No dejé que aquello alterara la imagen del edil que me había hecho con anterioridad gracias a Andrónico. Muchos hombres tratan de manera bastante diferente a la gente con la que tienen negocios que a los miembros de su familia. En este sentido, la manera de comportarse en casa suele reflejar su verdadero carácter. Manlio Fausto tiene que tener habilidades sociales. Le hicieron falta votos para ganar las elecciones para su cargo. En dos palabras, necesita tener mucha labia. Era muy plausible que hubiese sido muy amable con Nepote dos noches antes, pero que en general se comportase del modo más despreciable con sus esclavos y libertos.

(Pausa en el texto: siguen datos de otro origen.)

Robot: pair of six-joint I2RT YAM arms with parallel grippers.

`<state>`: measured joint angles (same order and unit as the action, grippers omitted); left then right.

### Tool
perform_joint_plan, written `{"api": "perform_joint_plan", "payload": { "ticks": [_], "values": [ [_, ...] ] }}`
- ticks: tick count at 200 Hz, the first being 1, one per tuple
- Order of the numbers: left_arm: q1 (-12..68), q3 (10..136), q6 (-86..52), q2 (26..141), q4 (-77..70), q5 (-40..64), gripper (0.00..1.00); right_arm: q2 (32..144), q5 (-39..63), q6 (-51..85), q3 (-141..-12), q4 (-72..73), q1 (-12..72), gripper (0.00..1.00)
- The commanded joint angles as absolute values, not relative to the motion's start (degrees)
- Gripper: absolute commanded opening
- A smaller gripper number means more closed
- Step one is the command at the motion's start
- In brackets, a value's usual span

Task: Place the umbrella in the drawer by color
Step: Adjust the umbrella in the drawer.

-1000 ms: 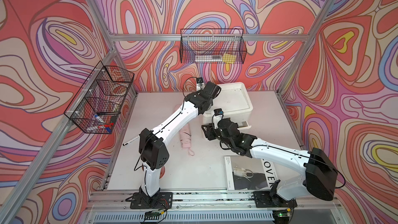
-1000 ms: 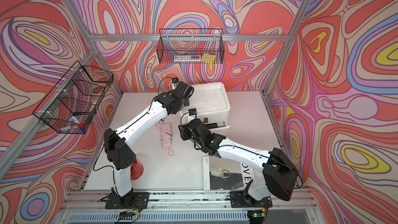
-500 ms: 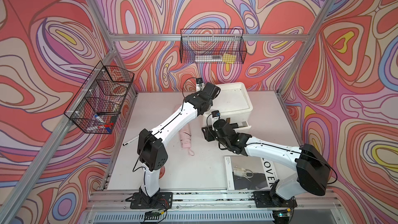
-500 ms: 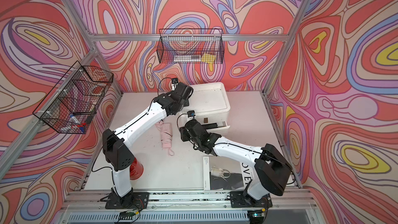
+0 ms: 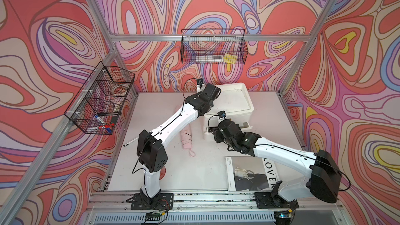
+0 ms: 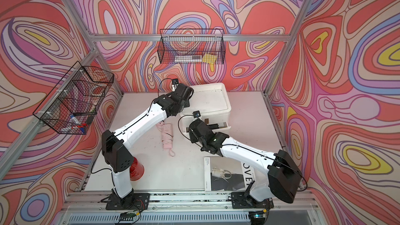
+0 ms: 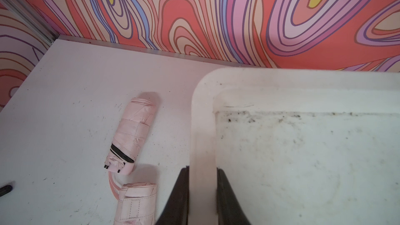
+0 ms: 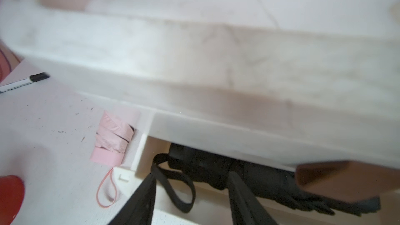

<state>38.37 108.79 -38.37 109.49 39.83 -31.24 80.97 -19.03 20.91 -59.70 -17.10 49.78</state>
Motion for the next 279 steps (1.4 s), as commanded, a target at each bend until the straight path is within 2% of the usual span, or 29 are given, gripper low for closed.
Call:
{"api": "perform_joint_plan", "payload": {
  "ticks": [1, 68, 135, 205, 279],
  "values": [
    [38.0, 107.2, -40.5, 108.3, 45.4, -27.0, 0.0, 77.7, -13.0, 19.6, -62.9, -20.1, 49.7, 0.57],
    [38.0, 106.8, -41.0, 107.9, 45.5, -26.0, 0.0, 82.4, -1.1, 22.6, -64.3, -17.4, 49.7, 0.51],
    [38.0, 105.7, -40.8, 106.6, 45.5, -26.4, 0.0, 89.1, -6.8, 22.0, -63.6, -16.9, 48.2, 0.51],
    [37.9, 105.2, -40.5, 106.2, 45.3, -26.7, 0.0, 87.7, -17.4, 19.5, -62.4, -21.5, 48.1, 0.51],
    [37.8, 105.4, -41.0, 106.3, 45.2, -27.1, 0.0, 78.4, -10.4, 22.1, -61.2, -22.5, 48.1, 0.51]
  ]
}}
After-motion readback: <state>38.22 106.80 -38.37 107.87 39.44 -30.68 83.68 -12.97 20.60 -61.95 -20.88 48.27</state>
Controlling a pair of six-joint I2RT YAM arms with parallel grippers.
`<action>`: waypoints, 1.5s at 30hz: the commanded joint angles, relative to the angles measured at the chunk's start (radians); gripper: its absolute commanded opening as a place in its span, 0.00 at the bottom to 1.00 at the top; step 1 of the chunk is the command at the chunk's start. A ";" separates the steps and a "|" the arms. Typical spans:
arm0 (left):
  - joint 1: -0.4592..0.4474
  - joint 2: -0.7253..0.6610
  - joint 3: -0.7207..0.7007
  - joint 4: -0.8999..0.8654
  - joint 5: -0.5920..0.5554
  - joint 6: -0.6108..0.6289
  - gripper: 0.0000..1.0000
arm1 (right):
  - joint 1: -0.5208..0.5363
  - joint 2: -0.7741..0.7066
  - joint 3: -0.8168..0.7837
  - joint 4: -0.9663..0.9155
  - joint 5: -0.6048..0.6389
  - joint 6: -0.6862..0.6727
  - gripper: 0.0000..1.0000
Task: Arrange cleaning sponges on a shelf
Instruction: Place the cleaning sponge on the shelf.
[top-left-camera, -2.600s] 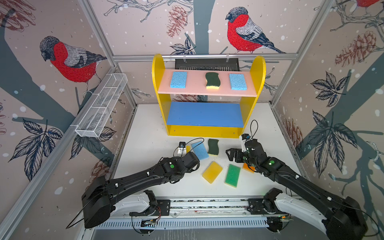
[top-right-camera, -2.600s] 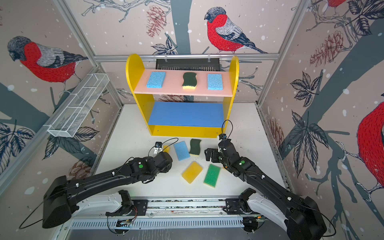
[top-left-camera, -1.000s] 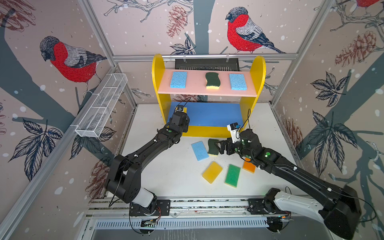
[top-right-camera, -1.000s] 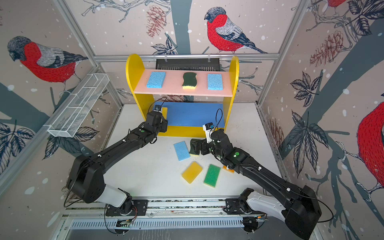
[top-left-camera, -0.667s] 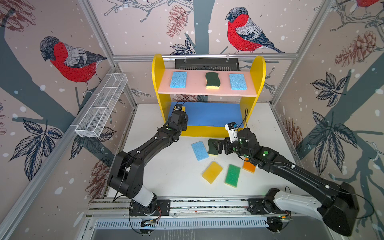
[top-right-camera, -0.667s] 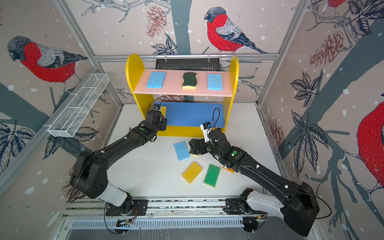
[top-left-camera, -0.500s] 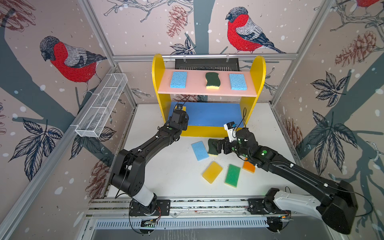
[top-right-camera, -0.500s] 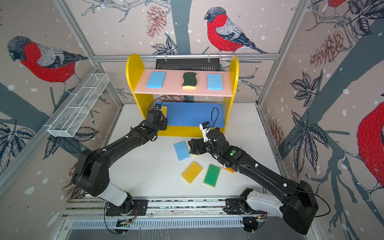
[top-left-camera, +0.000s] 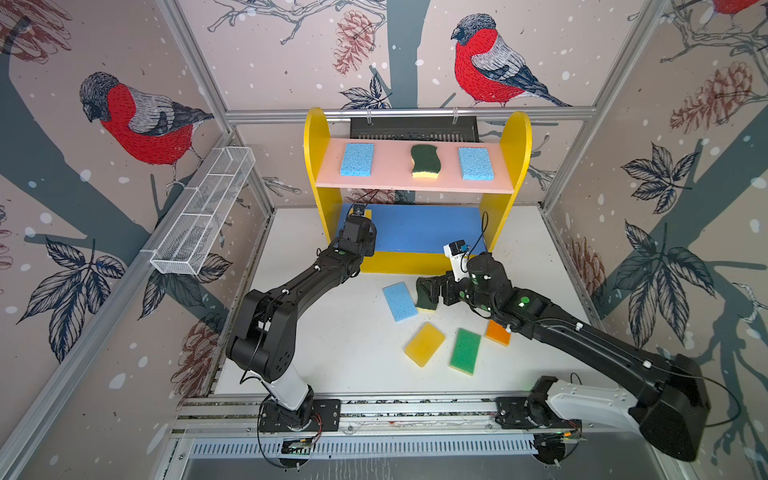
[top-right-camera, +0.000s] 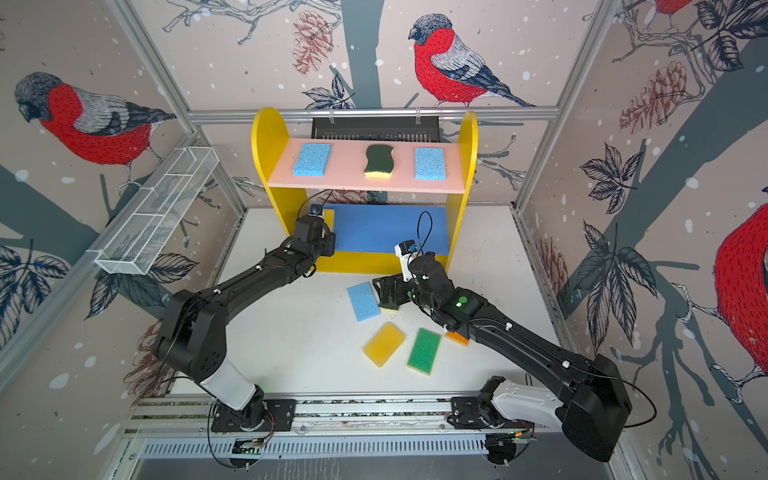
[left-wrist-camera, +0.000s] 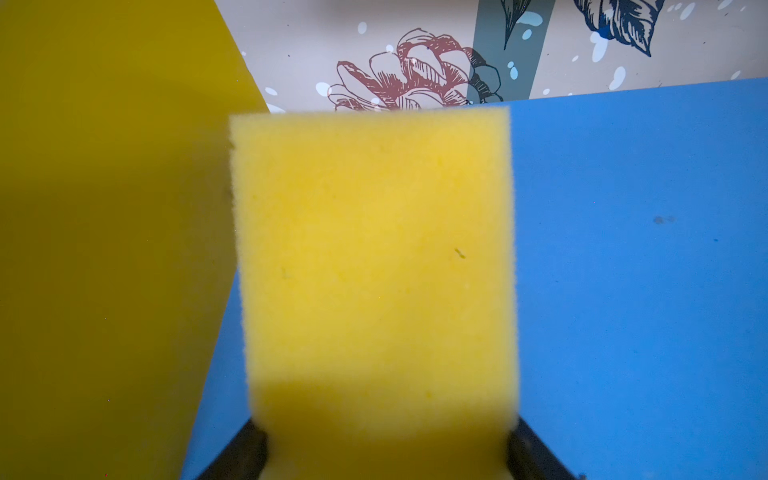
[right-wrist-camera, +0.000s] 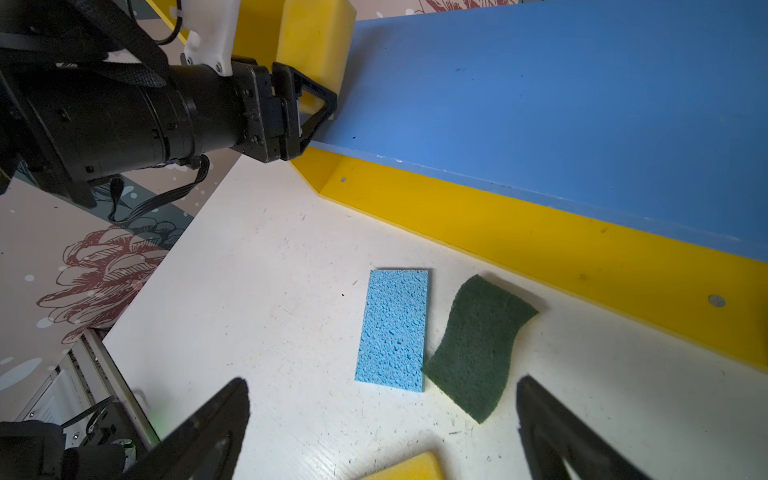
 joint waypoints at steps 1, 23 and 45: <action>0.004 0.014 0.016 0.045 0.004 0.008 0.65 | 0.003 0.010 0.017 0.007 0.009 -0.014 0.99; 0.010 0.057 0.062 0.009 -0.007 -0.008 0.67 | 0.006 0.044 0.051 -0.016 0.018 -0.035 0.99; 0.011 0.076 0.088 -0.067 -0.010 -0.027 0.70 | 0.010 0.047 0.043 -0.012 0.017 -0.037 1.00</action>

—¿Y reaccionó a su intranquilidad acerca de la muerte de Salvidia?

Nepote tenía la mirada fija en las llamas chisporroteantes.

—No de forma expresa.

—¿He de suponer que no tiene intención de hacer nada al respecto?

Nepote hablaba de manera un poco distraída.

—No… Eso es: no hará nada.

Al igual que el enterrador, Nepote se expresaba con desenvoltura y aparente sinceridad. Pero su actuación no era tan buena. Era un quesero. No se pasaba la vida montando espectáculos de falsas emociones, como tiene que hacer cualquier director de funeraria. Nepote parecía tan sincero que, si hubiera visto un poco de moho en un trozo de queso, os lo habría enseñado y os habría aconsejado cortar esa parte antes de servirlo. Para mí era como un libro abierto: en su intento de evitarme, se cerraba. Fausto y él habían hablado de más cosas de las que estaba dispuesto a admitir. Estaba soslayando un tema que no quería discutir conmigo.

Estaba pasando algo. Algo que se ocultaba a la ciudadanía en general y a mí en particular.